PGT : Aucun pays ne pouvant peser tout seul dans cette négociation, les régulateur et les pouvoirs publics doivent mobiliser sur le plan international tous les pays qui sont concernés par cette situation, peut-être par cercles concentriques, afin de trouver un accord avec les OVNO sur les paiements qu’ils doivent faire aux opérateurs réels. La première étape, c’est ce que vous faites : communiquer largement pour sensibiliser ceux qui ont le pouvoir de décider sur le caractère urgent et l’espoir que l’on place en eux. Les organisations politiques sous-régionales et régionales doivent se saisir de cette question sans créer de nouvelles structures.

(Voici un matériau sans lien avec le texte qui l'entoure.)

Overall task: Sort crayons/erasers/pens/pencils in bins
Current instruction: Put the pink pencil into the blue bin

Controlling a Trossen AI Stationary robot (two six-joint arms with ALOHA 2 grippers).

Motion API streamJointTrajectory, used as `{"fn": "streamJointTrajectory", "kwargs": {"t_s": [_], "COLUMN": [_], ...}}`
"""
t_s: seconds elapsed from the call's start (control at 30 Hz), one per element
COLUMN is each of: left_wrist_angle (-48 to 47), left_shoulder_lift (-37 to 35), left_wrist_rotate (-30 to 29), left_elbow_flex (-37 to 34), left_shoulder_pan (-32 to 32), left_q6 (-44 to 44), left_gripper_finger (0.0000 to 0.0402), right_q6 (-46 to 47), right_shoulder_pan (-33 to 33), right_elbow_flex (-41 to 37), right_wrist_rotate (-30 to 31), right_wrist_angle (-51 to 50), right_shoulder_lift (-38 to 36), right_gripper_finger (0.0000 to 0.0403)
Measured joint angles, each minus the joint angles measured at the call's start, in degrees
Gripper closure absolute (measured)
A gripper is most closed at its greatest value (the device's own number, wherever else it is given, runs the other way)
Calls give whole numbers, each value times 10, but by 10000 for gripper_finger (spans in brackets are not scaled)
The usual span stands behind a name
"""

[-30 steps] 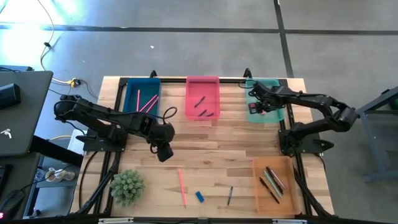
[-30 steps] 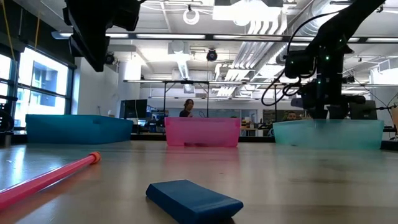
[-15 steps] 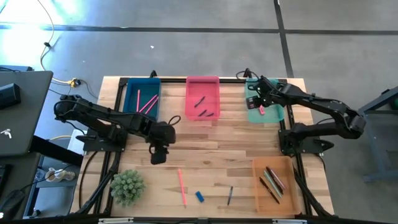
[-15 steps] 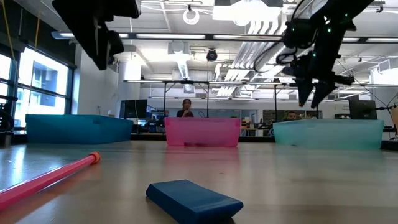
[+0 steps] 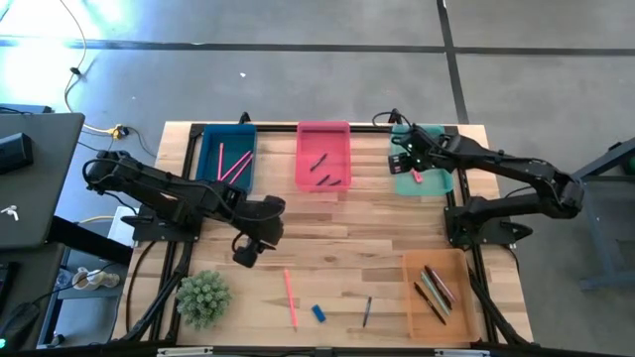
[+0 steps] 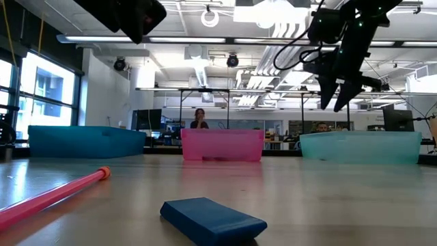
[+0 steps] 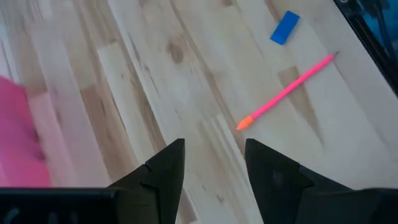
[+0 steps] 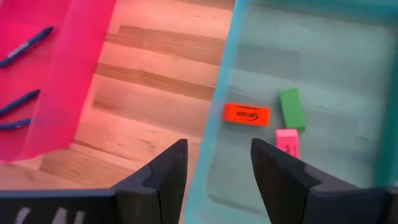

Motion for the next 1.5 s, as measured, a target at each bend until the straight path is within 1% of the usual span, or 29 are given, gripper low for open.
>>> {"fn": "streamJointTrajectory", "kwargs": {"t_s": [0.13,0.3,0.5,0.67,0.87,1.0,1.07,1.27,1.5], "left_wrist_angle": [1,30,40,39,-5,-44,-56,-49,-34], "left_shoulder_lift": [0,0,0,6,62,109,123,163,218], "left_wrist_rotate": [-4,-7,-7,-6,-4,-4,-4,-6,-22], "left_elbow_flex": [0,0,0,11,77,104,106,107,107], "left_shoulder_pan": [-3,2,2,2,0,0,-7,-43,-73], "left_q6": [48,85,100,102,101,104,104,123,140], "left_gripper_finger": [246,246,246,246,246,246,247,257,268], "right_q6": [53,107,183,224,266,273,278,284,294], "right_shoulder_pan": [36,86,142,179,208,222,227,230,230], "right_elbow_flex": [0,0,0,0,0,0,0,0,0], "right_wrist_rotate": [2,4,39,50,63,73,79,81,79], "right_wrist_angle": [4,10,12,16,16,18,17,17,17], "right_shoulder_lift": [0,0,0,0,0,2,2,2,2], "right_gripper_finger": [233,233,233,233,233,233,233,233,233]}}
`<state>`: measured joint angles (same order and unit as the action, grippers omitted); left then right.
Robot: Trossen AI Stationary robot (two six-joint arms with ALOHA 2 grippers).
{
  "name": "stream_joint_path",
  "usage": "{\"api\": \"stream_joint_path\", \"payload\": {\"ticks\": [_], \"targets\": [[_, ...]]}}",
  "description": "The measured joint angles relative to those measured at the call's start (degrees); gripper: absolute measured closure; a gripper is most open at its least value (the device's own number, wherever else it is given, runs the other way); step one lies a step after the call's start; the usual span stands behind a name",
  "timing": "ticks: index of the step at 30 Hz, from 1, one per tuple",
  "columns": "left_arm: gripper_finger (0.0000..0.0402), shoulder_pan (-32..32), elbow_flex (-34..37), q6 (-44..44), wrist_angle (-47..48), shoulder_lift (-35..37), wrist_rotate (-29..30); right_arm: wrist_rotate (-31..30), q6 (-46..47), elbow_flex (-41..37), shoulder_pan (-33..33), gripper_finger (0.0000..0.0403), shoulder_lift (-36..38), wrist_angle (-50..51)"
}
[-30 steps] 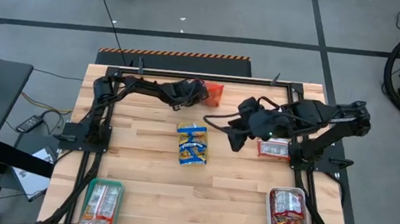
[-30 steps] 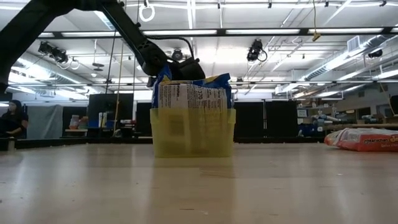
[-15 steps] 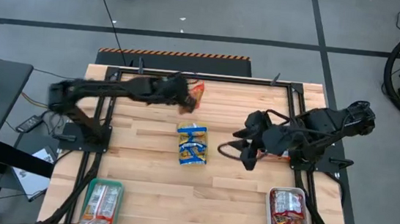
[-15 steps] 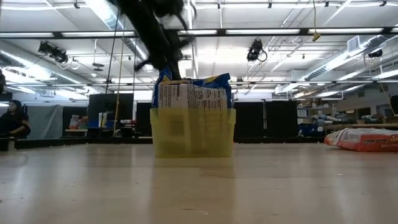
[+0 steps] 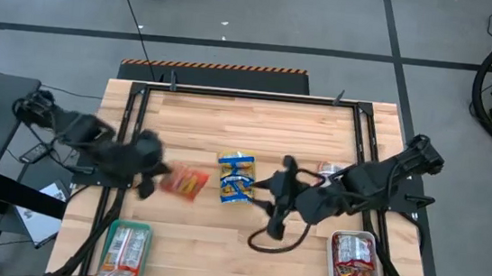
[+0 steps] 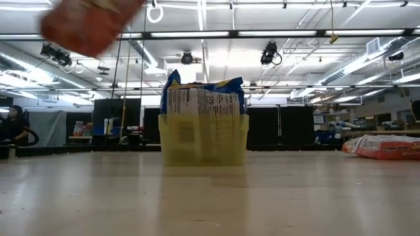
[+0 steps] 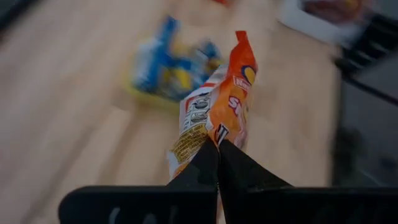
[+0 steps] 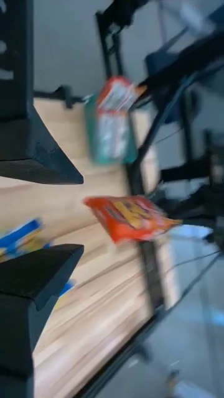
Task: Sort Maruchan noodles
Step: Put the orange noodle pack into the green bin
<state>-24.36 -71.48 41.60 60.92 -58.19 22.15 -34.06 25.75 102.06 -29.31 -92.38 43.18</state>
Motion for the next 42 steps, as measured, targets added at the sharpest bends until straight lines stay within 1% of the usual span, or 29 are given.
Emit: {"api": "stream_joint_path", "payload": {"ticks": [4, 8, 11, 13, 16, 19, 25, 29, 32, 35, 37, 42], "targets": [[0.04, -14.2, 0.0, 5.9, 5.5, 1.4, -0.1, -0.3, -5.9, 0.0, -0.4, 0.0231, -1.9, -11.7], [0.04, -28.3, 0.0, 13.3, 11.0, 0.9, 1.6, -2.2, -6.2, 0.0, -0.6, 0.0231, -2.7, -20.0], [0.04, -37.9, 0.0, 19.5, 14.1, 0.5, 4.3, -5.3, -6.0, 0.0, -1.4, 0.0231, -3.2, -24.8], [0.04, -43.0, 0.0, 23.4, 15.9, 0.1, 7.3, -6.8, -5.2, 0.0, -2.0, 0.0231, -3.8, -27.7], [0.04, -48.8, 0.0, 28.1, 16.1, -0.8, 12.3, -9.9, -2.1, 0.0, -3.1, 0.0231, -4.4, -29.3], [0.0401, -52.0, 0.0, 31.1, 16.2, -2.5, 13.3, -12.7, 1.3, 0.0, -4.1, 0.0231, -5.0, -29.8], [0.0401, -56.6, 0.0, 36.7, 16.6, -7.2, 12.6, -15.5, 1.9, 0.0, -5.8, 0.0231, -6.5, -30.5], [0.0401, -57.9, 0.0, 40.1, 17.3, -11.3, 13.1, -16.0, 2.9, 0.0, -6.2, 0.0231, -7.4, -30.6], [0.0401, -58.2, 0.0, 43.9, 18.5, -14.4, 15.7, -15.8, 3.2, 0.0, -6.4, 0.0231, -8.3, -30.5], [0.0401, -58.2, 0.0, 47.8, 20.9, -17.1, 16.1, -15.7, 4.2, 0.0, -6.6, 0.0231, -8.9, -30.4], [0.0401, -58.2, 0.0, 50.0, 22.2, -18.7, 15.3, -15.5, 5.3, 0.0, -6.6, 0.0231, -9.3, -30.7], [0.04, -59.3, 1.9, 54.2, 20.4, -21.8, 9.4, -14.4, 5.5, 0.0, -6.9, 0.0231, -9.6, -30.5]]}}
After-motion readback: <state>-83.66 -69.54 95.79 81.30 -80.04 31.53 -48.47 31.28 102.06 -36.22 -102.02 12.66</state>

Digital Business Africa : L’une des voix de sortie passe, d’après vous, par un plaidoyer important de la part des chefs d’Etat ou par l’ensemble des autorités politiques. Mais comment faire pour intéresser ces autorités politiques à la chose et inscrire cette problématique dans leurs agendas au niveau continental ?

PGT : Les Etats sont souverains et agiront en fonction de leurs intérêts. Mais, si une solution n’est pas trouvée à court terme, les opérateurs privés commenceront par licencier massivement pour rester à flot, mais cela ne suffira pas. Ils arrêteront les extensions de capacité sur les différents segments du réseau, ce qui provoquera un effondrement de la qualité du service ; ils ne seront pas en mesure de payer les amendes légitimes qui leur seront infligées en conséquence. Les opérateurs ne faisant plus de bénéfices, l’Etat sera privé des 10% à 15% du PIB en recettes directes, sans compter l’effondrement de toute une économie devenue très dépendante du numérique.

La seule alternative serait de laisser les opérateurs augmenter fortement le prix des forfaits pour faire payer aux consommateurs locaux ce que les OVNO ne payent pas. Ceci serait la cause, on le voit déjà, de mouvements sociaux violents pouvant affecter la stabilité des pays.

Propos recueillis par Beaugas Orain DJOYUM


*Papa Gorgui TOURE est le Directeur Général de Tactikom. Il a développé le simulateur COST-EC qui est un progiciel expert capable de reproduire toutes les fonctions d’un ou plusieurs réseaux d’opérateur dans l’optique d’auditer le coût de revient de tout service offert sur toute application.

A la base ingénieur en électronique et électronique appliquée, avec une spécialisation en Télécommunication et informatique, Papa Gorgui TOURE a une expérience de terrain de plus de 25 ans. Il a mis son expérience au service du développement du réseau de télécommunications du Sénégal (successivement: Sous-directeur des centraux de commutation et des réseaux télématiques, chef du Département de l’Ingénierie, Directeur des Affaires Internationales et Directeur commercial, Directeur des Etudes et du Développement) suivis de sept ans en tant que fonctionnaire international à l’Union Internationale des Télécommunications (Genève) essentiellement en tant que Chef du Département des Politiques, des Stratégies et du Financement.